"Baka means crane. The body resembles that of a crane wading in a pool of water, hence the name (Iyengar, Light on Yoga)."
Bakasana, or Crane Pose, is a favorite and popular arm balance. It was the first that I incorporated into my practice, and the catalyst for an extended stint of arm balancing obsession. Bakasana seemed like the most basic and simple of the arm balances, with it's symmetry and tight contraction of the body. I had to try it.
To gain the strength necessary for this pose, my approach was to spend a lot of time in Chaturanga (8-10 breath holds). Looking back, I should have been doing more Navasana, but hindsight is 20/20, as they say. Bakasana, as it seems with most of the asanas, is achieved primarily through subtle control and coordination in the core -- the bandhas -- but a little extra strength in the wrists, pectorals, and triceps doesn't hurt. Hip tension was an obstruction in my early practice of this pose, as my hip flexors had a tendency to cramp if I tried to lift the weight of the legs from the upper arms, which resulted in a very low Bakasana that demanded more work from the upper body, and constant bruises on my triceps. Core strength and hip flexibility have paved the way to a light and comfortable Bakasana.

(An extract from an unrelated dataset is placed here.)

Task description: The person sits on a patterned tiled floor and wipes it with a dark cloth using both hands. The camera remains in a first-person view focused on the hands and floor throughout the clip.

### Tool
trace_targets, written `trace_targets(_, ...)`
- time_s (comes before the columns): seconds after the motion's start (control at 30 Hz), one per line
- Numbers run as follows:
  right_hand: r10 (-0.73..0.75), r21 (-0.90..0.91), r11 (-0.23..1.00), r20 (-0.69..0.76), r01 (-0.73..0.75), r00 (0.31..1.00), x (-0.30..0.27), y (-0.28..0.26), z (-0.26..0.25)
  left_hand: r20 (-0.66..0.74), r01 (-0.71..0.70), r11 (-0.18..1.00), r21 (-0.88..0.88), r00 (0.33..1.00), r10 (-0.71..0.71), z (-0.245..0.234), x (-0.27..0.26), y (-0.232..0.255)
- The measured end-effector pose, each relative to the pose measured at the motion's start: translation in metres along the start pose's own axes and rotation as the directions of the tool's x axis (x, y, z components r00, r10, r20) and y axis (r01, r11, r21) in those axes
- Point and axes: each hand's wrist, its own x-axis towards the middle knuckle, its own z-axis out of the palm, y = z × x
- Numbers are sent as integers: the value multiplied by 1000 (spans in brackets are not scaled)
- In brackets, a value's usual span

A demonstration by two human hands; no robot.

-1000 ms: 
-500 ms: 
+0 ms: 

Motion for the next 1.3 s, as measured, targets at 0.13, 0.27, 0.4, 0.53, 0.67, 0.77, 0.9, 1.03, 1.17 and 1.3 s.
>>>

Be sure to protect the wrists in this pose by gripping the floor with the fingers and distributing the weight evenly through the hands. It can be tempting to balance on the heels of the palms, but expect unpleasant nervous repercussions if you do this. It has taken me a while to be able to straighten the arms in this asana, and stability in the wrists was a big factor here. My recommendation? Practice Padahastasana regularly of you're getting into arm balances (I like to really bend the elbows in this pose, getting a good stretch into the forearms and wrists, and massaging out the hands with the balls of the feet). My wrists went through a bit of a crisis once I began practicing arm balances daily. Regular practice of Padahastasana has been a big help.
Bakasana is an excellent pose as early preparation for handstands, and a great feeler for gaining deeper understanding of the bandhas. Bakasana was definitely an epiphany pose in my practice, leading to a realization of the mechanisms of the bandhas and the literal meaning of "lift." The curve of the spine here, supported by a very active core, makes this asana a particularly enjoyable counter-pose to backbends.
Bakasana has some fun variations to works towards. Parsva bakasana, or side crane, is another favorite of mine; it is somehow easier than plain old Bakasana. There is also Eka Pada Bakasana I, in which one leg is extended back, and the somewhat more obscure Eka Pada Bakasana II, in which one leg is extended forward.
There is also the option of jumping into Bakasana from Downward Facing Dog. This is something that I had been working towards for a while, and felt close to attaining, but never quite landed the jump. Every single time, my left big toe would come down to stabilize me. After many, many close attempts but ultimately failures, I became discouraged, and decided, as I often do, to approach this jump into Bakasana from a different angle. I've been working more on my handstands, and hope to achieve the jump into Bakasana by polishing my handstand jumps, and lowering the knees onto the upper arms rather than landing directly on the arms. I realize this is probably going to take a long time... and I'm okay with that. I think it's the superior approach, considering the alternative is pounding my knees into my triceps over and over again. I don't need that.
The jump back from Bakasana to Chaturanga is another option. This vinyasa has been a fun addition to my practice, and was the first jump back that I explored. The first time I tried it, I just exhaled and shot my legs straight back. Simple. It was really surprisingly easy, if not particularly graceful. I have since polished the jump back from Bakasana somewhat, lifting the hips just a little more and bending the elbows slightly in preparation for a softer jump. I like to really draw out the end of the exhale once I land in Chaturanga, looking ahead, opening the chest and drawing the belly in. It's a nice moment of reflection.
Another fun thing to try, if you're up for a challenge, is lowering the head down from Bakasana to a Tripod headstand for a few breaths, then tuck the legs and lift back to Bakasana a few times. It's a serious core strengthener and tricep toner.
Bakasana is a pose that I feel can be included almost anywhere in a practice: during standing, transitioning to the floor, after seated twists or backbends... whenever. It's a very centering, empowering symmetrical pose that brings a one-pointed focus to the mind and balance to the body. I usually practice a Bakasana or two as part of the transition to my seated sequence, and occasionally after a backbending sequence.
Where do you place Bakasana in your practice?